I feel stagnant, perhaps because I am. I really want a person in my life to tell me where to go, how to live, what to do. Isn't it bad to want to give up control like that? Isn't it lazy? But it's a weird type of laziness; when I have a direction, clear steps to follow, and well-defined boundaries, I tend to succeed the most. School being the perfect example. I know being an adult is figuring these things out for yourself, but I just feel like I -can't-. I don't have any sane, logical reason for being this way. It's not being apathetic, it's being overwhelmed. The sheer quantity of choices overwhelms me. I don't know what to pick, I'm terrified of picking "wrong." This fear of being wrong, of being criticized, has been bred into me from an early age. My parents were wonderful in many respects, but they also made me fear failure and be reliant upon others to choose things for me. 2 years out of college and I still don't know what I want to do, or how to choose it.
Sorry sorry, I complain a lot. My life isn't bad. I have a lot of good going for me, including a stable job, a great girlfriend, several very good friends, a loving family, and a few friends here in Gainesville. My health is generally good, and I'm young.
But I just feel so overwhelmed. It seems like I need a purpose. I have a clingy personality that I try to fight against. I cling to the familiar, I specialize in small aspects. I'm a professional when it comes to World of Warcraft, for example, despite not playing it. I can argue religion, politics, media, current events. Given the chance I could offer many good ways to control your diet and lose weight :-P But none of these give me purpose. I think I'm troubled by the fact that I need to accept that what I am living IS life. I'm not going to get back to the undergraduate years, or the high school years. What I need to do is find a better paying job, marry, and start a family. But it seems so WRONG to make a family my purpose simply because I don't have anything else to fill that hole. Hence why I really love being with Eva, but I try not to invest TOO much, knowing how easy young relationships can end.

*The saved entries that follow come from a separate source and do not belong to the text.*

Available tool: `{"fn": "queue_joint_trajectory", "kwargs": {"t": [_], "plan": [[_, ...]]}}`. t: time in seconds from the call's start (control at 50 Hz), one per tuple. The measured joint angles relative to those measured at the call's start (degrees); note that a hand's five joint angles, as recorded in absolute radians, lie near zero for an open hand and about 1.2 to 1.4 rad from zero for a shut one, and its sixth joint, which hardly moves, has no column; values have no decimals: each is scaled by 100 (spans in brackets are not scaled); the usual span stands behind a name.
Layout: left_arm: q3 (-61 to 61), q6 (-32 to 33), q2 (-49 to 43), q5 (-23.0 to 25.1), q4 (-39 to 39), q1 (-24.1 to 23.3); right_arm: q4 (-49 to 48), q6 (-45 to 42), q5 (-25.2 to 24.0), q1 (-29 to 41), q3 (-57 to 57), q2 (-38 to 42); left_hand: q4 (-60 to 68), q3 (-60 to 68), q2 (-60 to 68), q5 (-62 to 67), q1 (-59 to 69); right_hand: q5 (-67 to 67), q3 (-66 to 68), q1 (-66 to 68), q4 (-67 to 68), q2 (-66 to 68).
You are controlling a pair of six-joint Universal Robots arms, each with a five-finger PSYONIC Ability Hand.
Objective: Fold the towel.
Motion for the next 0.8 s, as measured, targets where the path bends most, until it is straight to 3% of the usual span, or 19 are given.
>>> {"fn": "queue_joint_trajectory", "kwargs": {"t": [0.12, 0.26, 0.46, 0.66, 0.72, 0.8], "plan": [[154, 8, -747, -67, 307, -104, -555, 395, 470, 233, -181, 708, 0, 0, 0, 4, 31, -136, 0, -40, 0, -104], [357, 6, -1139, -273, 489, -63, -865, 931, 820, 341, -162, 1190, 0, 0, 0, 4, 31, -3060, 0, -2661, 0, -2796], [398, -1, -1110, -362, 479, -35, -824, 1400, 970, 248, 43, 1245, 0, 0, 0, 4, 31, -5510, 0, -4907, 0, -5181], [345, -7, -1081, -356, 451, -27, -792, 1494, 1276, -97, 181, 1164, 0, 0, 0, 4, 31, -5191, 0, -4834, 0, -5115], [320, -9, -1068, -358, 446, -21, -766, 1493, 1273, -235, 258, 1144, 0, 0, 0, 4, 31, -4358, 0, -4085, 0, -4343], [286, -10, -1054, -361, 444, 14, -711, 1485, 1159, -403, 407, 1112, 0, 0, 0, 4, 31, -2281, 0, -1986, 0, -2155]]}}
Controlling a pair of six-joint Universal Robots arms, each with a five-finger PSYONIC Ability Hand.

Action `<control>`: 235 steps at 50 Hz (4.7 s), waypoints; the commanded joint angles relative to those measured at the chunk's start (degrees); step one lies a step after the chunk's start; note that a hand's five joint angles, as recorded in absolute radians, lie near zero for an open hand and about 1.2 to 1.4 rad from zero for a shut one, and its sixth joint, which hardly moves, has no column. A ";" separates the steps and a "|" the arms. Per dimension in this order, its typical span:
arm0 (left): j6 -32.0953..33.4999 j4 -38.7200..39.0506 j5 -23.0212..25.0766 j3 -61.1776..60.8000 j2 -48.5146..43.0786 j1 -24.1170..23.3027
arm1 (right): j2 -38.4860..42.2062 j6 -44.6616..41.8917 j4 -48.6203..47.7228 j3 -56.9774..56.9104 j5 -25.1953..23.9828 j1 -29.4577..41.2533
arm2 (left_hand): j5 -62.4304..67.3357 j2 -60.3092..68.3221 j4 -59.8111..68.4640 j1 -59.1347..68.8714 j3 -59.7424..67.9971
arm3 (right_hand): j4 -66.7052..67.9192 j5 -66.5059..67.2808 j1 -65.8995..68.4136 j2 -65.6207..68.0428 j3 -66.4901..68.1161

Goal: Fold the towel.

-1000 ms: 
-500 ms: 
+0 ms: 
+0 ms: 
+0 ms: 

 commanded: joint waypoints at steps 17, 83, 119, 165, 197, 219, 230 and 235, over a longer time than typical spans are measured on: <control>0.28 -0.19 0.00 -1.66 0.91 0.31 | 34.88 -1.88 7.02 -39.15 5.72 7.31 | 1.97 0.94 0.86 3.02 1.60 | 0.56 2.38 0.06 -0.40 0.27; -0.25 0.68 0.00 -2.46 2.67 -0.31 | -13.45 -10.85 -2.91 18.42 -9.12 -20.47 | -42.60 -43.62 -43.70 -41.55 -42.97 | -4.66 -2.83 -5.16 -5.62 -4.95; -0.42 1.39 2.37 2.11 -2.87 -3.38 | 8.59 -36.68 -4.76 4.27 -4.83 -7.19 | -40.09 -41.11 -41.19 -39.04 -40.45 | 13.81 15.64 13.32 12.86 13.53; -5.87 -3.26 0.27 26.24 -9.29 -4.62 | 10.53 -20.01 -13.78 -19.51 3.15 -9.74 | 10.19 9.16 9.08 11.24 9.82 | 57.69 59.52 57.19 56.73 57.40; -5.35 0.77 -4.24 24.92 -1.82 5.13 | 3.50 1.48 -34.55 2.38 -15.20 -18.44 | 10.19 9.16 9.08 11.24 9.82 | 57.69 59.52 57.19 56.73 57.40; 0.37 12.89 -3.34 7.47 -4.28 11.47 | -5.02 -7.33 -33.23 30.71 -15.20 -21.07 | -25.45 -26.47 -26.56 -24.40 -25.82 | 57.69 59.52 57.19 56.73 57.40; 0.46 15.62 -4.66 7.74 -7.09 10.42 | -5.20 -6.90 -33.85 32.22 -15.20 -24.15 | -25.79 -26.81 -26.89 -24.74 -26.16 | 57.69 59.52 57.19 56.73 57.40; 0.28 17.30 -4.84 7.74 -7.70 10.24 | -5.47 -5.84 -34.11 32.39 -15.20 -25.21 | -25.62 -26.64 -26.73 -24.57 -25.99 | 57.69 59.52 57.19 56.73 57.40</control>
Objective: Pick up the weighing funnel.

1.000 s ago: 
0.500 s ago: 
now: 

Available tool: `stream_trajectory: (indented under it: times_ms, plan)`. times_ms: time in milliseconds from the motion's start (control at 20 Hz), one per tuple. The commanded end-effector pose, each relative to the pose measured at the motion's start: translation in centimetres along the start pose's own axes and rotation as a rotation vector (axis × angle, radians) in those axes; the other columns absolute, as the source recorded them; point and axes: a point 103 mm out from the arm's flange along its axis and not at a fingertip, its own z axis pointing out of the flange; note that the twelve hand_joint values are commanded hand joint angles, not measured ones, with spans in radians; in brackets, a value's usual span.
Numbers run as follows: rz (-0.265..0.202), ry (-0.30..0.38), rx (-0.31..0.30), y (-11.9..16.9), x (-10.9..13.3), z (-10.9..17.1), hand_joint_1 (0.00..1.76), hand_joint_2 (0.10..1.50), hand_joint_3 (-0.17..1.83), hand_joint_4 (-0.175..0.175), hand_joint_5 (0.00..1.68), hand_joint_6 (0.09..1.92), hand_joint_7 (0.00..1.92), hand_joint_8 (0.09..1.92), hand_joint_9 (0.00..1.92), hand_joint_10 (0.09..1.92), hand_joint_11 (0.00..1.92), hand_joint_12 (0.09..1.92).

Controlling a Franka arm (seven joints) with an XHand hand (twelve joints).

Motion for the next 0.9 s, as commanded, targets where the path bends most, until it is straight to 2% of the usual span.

One of my major problems too is how much I look back; probably because I lack anything to look forward to, and really I don't do much right now anyway. I should take this time to try and find some activities in Gainesville; and actually, I already signed up for ballroom dance lessons (haha, should be interesting!). Again, I don't know how to do that. Sigh, and I'm back to complaining. Questions on my mind right now:
1. Do I buy a new graphics card?
2. Do I buy a new videogame system?
3. When am I getting my oil changed?
4. When am I getting new glasses?
I guess I should just focus on what I can do for now, huh? That's all there is to it! Ciao!